Decided: March 10, 1978.

TOWNSHIP OF TEANECK, A MUNICIPAL CORPORATION OF THE STATE OF NEW JERSEY, PLAINTIFF-APPELLANT,
v.
LOCAL #42, FIREMEN'S MUTUAL BENEVOLENT ASSOCIATION AFFILIATED WITH TEAMSTERS LOCAL 286 AND ALL INDIVIDUAL MEMBERS THEREOF, DEFENDANTS-RESPONDENTS



On appeal from Superior Court of New Jersey, Chancery Division, Bergen County.

Fritz, Botter and Ard. The opinion of the court was delivered by Fritz, P.J.A.D.

Fritz

[158 NJSuper Page 132] The appeal in this matter embraces two questions involving the obligation and the prerogative of the Chancery Division in labor disputes. The first of these tests whether the Chancery Division may condition an injunction against an illegal strike by imposing requirements with respect to further negotiations. The second seeks an answer as to whether the Chancery Division may in any event impose certain conditions in a labor dispute where jurisdiction

appears by virtue of an action for injunction against an illegal work stoppage. We answer the first of these inquiries in the negative and the second by qualified affirmation.

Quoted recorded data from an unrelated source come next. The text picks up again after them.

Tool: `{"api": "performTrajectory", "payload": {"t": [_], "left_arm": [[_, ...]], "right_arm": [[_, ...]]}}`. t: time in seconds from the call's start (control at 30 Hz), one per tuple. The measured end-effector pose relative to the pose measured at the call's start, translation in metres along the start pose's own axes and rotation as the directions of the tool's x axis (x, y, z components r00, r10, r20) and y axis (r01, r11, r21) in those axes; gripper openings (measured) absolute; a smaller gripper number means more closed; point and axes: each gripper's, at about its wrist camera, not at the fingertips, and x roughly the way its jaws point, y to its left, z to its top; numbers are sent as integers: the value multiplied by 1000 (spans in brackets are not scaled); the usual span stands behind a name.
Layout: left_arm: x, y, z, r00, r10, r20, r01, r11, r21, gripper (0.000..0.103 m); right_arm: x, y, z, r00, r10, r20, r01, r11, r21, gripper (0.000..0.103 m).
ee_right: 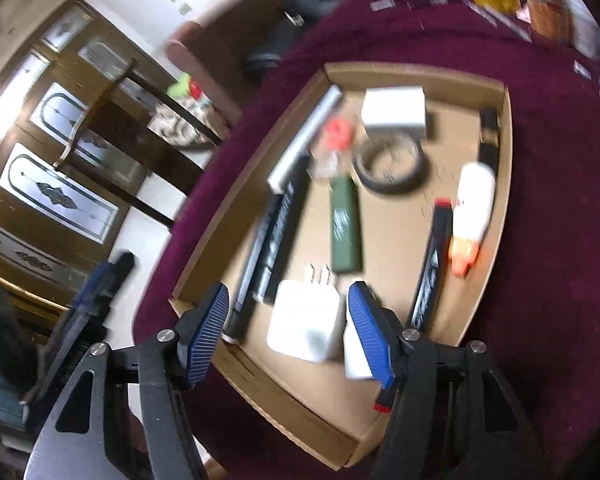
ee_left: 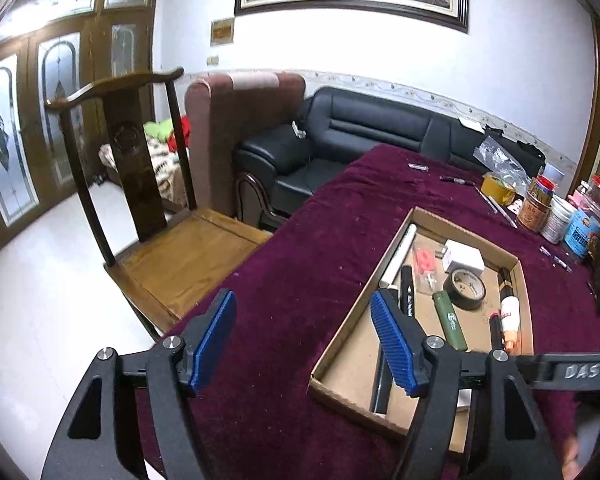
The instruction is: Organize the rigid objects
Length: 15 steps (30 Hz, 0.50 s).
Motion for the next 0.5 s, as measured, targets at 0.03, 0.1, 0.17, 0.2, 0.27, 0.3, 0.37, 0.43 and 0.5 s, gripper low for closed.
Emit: {"api": "performTrajectory", "payload": {"t": [0.03, 0.1, 0.17, 0.2, 0.27, 0.3, 0.37, 0.43, 0.5], "left_arm": [[-5, -2, 0, 1000, 16, 21, -16, 1000, 4, 69], [-21, -6, 2, 993, 61, 100, -62, 998, 10, 82], [-41, -9, 2, 972, 117, 204, -121, 993, 5, 92], [-51, -11, 2, 956, 137, 258, -141, 990, -2, 97], [-78, -17, 1, 903, 185, 389, -189, 982, -29, 102], [-86, -20, -1, 882, 195, 430, -199, 979, -38, 102], [-109, -28, -5, 827, 194, 527, -197, 979, -51, 102], [-125, -40, -8, 803, 187, 566, -193, 980, -51, 102], [-125, -52, -7, 834, 139, 533, -161, 987, -6, 102]], "right_arm": [[4, -5, -2, 1000, 23, -15, -23, 1000, 18, 62], [5, -8, -3, 999, 29, -16, -28, 999, 36, 62], [-9, -1, -2, 999, 0, 43, 0, 1000, -13, 62], [-23, 7, -4, 993, -45, 106, 52, 996, -66, 62], [-56, 21, -14, 956, -120, 269, 164, 976, -147, 62], [-72, 28, -20, 918, -154, 366, 227, 960, -166, 62], [-104, 41, -40, 797, -209, 566, 354, 922, -159, 82], [-123, 40, -58, 708, -214, 673, 390, 913, -120, 103], [-132, 30, -72, 652, -214, 727, 385, 920, -75, 103]]}}
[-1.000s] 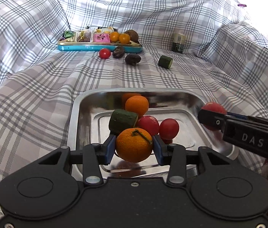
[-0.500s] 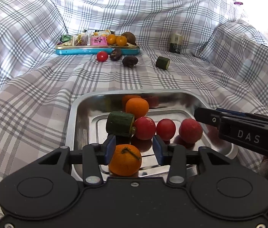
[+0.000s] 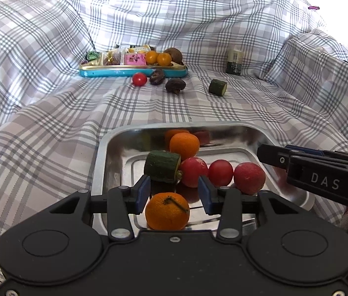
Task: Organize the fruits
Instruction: 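Lift both open tools out of the steel tray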
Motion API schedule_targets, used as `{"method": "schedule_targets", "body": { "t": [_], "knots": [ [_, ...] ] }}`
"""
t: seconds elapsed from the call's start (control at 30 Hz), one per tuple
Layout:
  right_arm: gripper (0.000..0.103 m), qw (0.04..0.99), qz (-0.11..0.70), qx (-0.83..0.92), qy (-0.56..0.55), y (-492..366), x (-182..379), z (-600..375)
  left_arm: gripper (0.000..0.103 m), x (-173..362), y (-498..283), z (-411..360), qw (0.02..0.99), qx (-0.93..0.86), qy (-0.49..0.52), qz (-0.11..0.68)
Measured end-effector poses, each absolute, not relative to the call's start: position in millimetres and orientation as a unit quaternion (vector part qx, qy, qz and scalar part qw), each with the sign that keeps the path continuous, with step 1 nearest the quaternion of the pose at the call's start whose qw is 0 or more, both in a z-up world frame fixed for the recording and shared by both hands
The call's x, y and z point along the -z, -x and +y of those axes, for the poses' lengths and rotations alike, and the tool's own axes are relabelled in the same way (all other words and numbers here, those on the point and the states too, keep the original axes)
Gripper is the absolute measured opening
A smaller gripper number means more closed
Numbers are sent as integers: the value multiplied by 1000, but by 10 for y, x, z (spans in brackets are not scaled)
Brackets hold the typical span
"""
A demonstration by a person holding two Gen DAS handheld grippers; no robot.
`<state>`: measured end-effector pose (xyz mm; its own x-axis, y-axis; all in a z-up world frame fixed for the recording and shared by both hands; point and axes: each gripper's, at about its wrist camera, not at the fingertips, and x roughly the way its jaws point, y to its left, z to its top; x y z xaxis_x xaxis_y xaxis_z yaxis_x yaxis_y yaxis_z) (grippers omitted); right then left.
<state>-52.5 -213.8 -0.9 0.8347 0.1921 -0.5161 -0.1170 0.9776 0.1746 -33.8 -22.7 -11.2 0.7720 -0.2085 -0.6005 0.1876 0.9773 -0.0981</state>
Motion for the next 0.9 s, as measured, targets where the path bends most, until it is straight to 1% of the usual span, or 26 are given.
{"method": "schedule_targets", "body": {
  "t": [0.13, 0.47, 0.67, 0.9],
  "knots": [
    [44, 956, 275, -80, -68, 523, 10, -2145, 50, 85, 353, -232, 947, 92, 10, 307],
    [44, 956, 281, -75, -49, 499, -15, -2123, 50, -31, 210, -209, 951, 61, 18, 302],
    [44, 957, 280, -77, -28, 490, -51, -2095, 50, -16, 8, -185, 949, 48, 27, 310],
    [44, 954, 286, -73, -40, 481, -57, -2142, 50, 60, -168, -125, 940, 36, 51, 337]
  ]
}}
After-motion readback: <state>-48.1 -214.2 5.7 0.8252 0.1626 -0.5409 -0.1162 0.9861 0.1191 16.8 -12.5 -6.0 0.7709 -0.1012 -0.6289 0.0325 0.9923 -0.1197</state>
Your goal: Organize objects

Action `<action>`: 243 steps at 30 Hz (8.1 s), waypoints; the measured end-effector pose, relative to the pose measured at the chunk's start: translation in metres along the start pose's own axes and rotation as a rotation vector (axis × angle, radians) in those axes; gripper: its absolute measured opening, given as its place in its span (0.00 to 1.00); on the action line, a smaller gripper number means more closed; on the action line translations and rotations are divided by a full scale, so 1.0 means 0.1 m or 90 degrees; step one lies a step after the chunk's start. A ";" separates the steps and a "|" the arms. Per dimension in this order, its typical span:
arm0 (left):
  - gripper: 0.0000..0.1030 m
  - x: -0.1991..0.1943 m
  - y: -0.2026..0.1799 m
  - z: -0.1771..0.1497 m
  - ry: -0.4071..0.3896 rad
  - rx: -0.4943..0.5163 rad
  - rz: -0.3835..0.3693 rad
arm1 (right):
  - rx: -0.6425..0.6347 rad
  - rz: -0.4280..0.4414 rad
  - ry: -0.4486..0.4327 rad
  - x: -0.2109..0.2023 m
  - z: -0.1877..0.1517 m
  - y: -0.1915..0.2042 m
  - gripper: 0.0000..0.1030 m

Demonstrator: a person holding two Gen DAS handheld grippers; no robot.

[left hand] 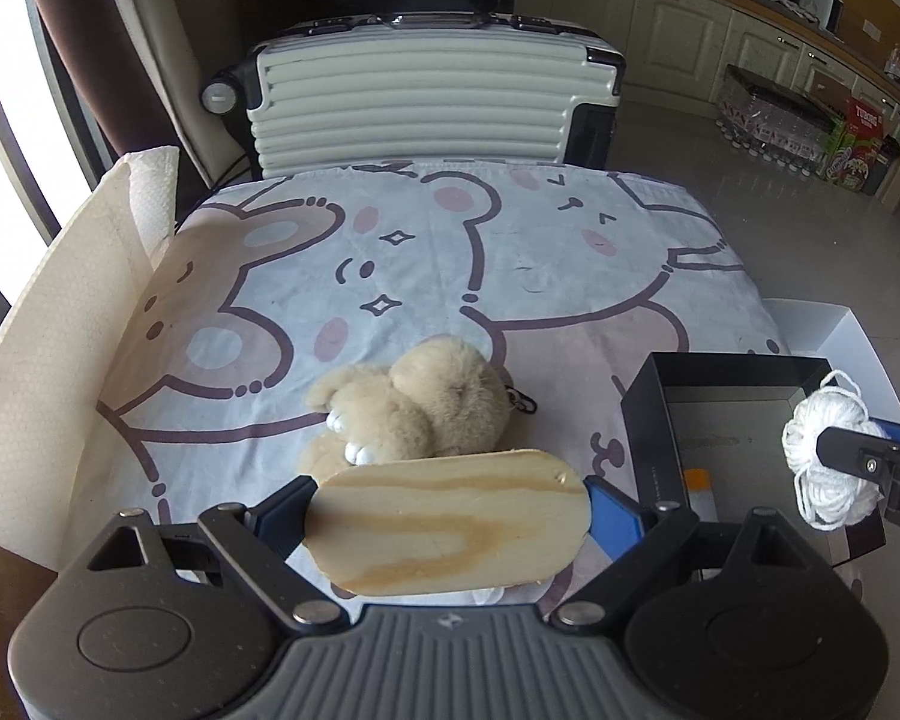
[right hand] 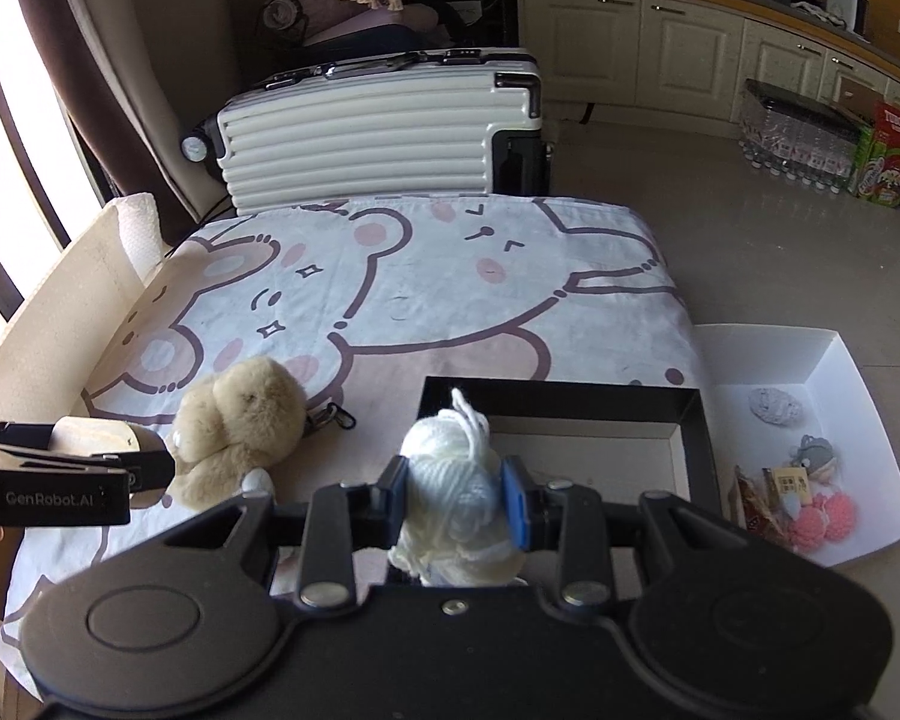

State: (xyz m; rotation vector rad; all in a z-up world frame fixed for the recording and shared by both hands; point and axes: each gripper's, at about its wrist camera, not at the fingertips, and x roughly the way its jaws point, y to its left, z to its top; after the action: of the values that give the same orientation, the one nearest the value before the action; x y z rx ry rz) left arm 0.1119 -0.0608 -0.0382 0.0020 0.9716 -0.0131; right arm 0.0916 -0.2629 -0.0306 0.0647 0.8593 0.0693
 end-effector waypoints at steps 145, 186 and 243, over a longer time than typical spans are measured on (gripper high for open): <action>0.96 0.89 -0.97 0.45 -0.001 0.072 -0.113 | 0.069 -0.033 0.078 0.78 -0.02 -0.81 0.65; 1.00 0.28 -0.72 0.11 -0.005 0.094 -0.044 | 0.064 -0.173 0.009 -0.04 -0.24 -0.77 1.00; 1.00 0.07 1.08 -0.01 -0.011 -0.041 0.071 | -0.049 -0.035 0.007 0.44 0.11 0.80 1.00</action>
State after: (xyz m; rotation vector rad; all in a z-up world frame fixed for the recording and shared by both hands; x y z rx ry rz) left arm 0.1166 0.0467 -0.0451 -0.0035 0.9534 0.1210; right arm 0.1254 -0.1795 -0.0499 -0.0321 0.8680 0.0515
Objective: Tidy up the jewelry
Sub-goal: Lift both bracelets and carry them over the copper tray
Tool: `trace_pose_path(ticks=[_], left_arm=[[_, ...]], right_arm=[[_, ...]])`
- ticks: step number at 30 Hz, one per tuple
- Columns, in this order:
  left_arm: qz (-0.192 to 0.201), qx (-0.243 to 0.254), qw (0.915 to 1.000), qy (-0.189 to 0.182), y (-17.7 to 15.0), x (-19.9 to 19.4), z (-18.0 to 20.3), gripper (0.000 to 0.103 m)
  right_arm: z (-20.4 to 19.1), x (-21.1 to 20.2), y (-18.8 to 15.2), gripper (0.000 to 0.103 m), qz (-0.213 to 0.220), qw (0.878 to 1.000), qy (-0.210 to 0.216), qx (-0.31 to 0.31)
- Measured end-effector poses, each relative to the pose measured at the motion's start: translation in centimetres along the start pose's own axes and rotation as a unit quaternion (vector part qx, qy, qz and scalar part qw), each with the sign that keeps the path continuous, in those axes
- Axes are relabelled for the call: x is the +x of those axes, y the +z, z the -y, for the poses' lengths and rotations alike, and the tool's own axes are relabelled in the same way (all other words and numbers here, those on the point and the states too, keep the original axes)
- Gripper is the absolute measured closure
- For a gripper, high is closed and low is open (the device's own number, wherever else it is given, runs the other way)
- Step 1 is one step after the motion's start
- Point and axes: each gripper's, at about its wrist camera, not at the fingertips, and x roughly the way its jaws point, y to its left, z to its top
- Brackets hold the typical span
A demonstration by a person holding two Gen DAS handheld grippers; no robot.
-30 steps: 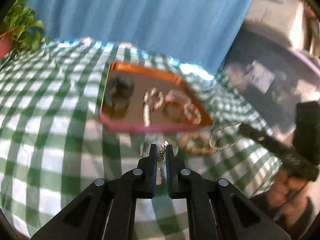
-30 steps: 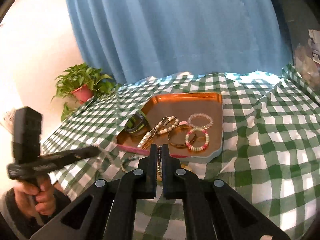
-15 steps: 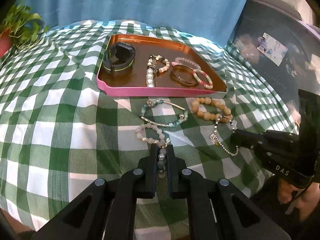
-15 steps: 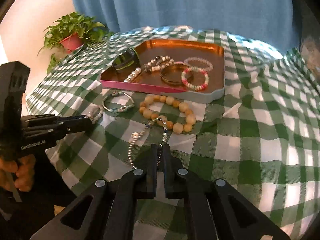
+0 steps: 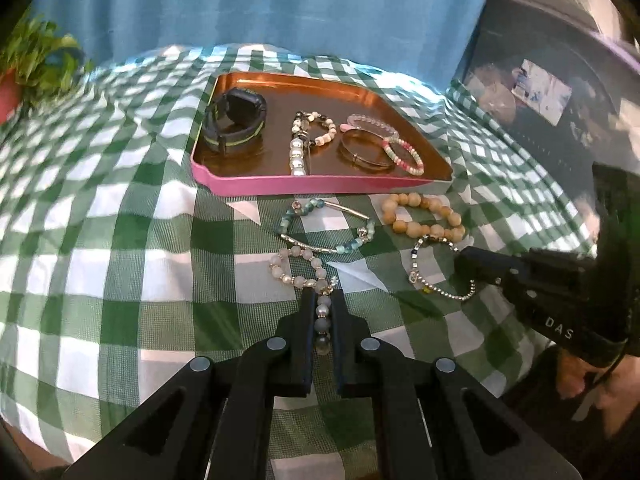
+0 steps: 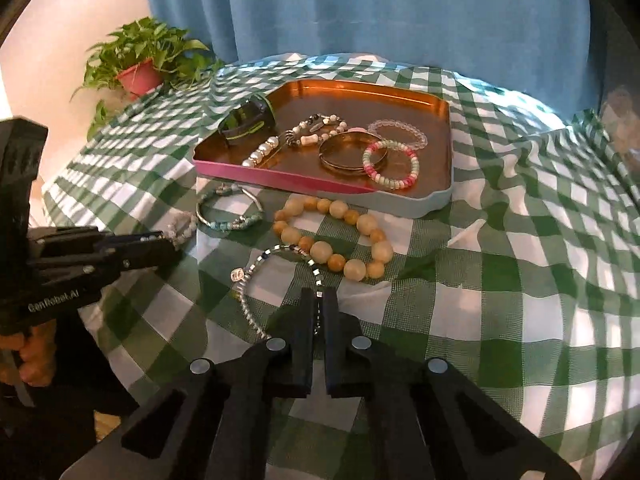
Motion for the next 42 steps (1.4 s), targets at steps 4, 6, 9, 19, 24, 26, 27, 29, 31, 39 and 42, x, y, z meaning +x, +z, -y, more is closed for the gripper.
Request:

At the outset we note argument of the parties addressed to an additional question relating to a purported mootness of the appeal. This arises by virtue of an order of the Appellate Division interposed between the judgment of the Chancery Division from a portion of which the appeal has been taken and the argument of the appeal. We need not decide this question because we are satisfied that resolution of the basic issues is in the public interest irrespective of whether the situation before us is in fact moot. Busik v. Levine , 63 N.J. 351, 363-364 (1973), app. dism. 414 U.S. 1106, 94 S. Ct. 831, 38 L. Ed. 2d 733 (1973).

While the defendant Local # 42 (Local), respondent here, complains (not without some justification) of the inclusion by plaintiff appellant Township of Teaneck (township) in the statement of facts in its brief of many alleged facts which do not at all appear in the record below (see R. 2:5-4 and 5)*fn1, the facts necessary to the determination of the questions detailed above seem not to be the subject of any serious dispute. It would appear that very shortly after reference of a labor dispute between township and Local to a factfinder appointed by the Public Employment Relations Commission (PERC), 15 firefighters of 18 scheduled to report for duty failed to report. The trial judge evidently accepted the representation of counsel for Local that this conduct "was a response on their part because of the frustrations they have experienced in negotiations with the Township concerning a contract." The township sought and obtained from the Chancery Division an order to show cause why this

work stoppage, characterized by township in its brief as an "illegal 'sick out,'" should not be enjoined. A temporary restraining order matured into an interlocutory injunction on the return date.*fn2 But the trial judge, in an oral determination, added:

I will further direct that the parties meet in negotiations face-to-face through their designated representatives, outside of any fact finder, at least twice each week for a minimum period of three hours or until they have reached an agreement. In the event that the Township fails or refuses to abide by the terms of this order, on application of the defendants the injunction will be vacated.

The township, offended by the conditions, sought leave to appeal and a stay from us. Leave was granted and the preliminary injunction was continued. But a wholesale stay was denied. Instead, we modified the conditions imposed and included in the modification the requirement that "the parties through their designated representatives shall also attend and participate in negotiations sessions with the fact finder appointed by the Public Employment Relations Commission

as scheduled until the said fact finder's report is completed and filed." We did stay "any provision of the oral order of the Chancery Division * * * inconsistent with" the modifications of our order.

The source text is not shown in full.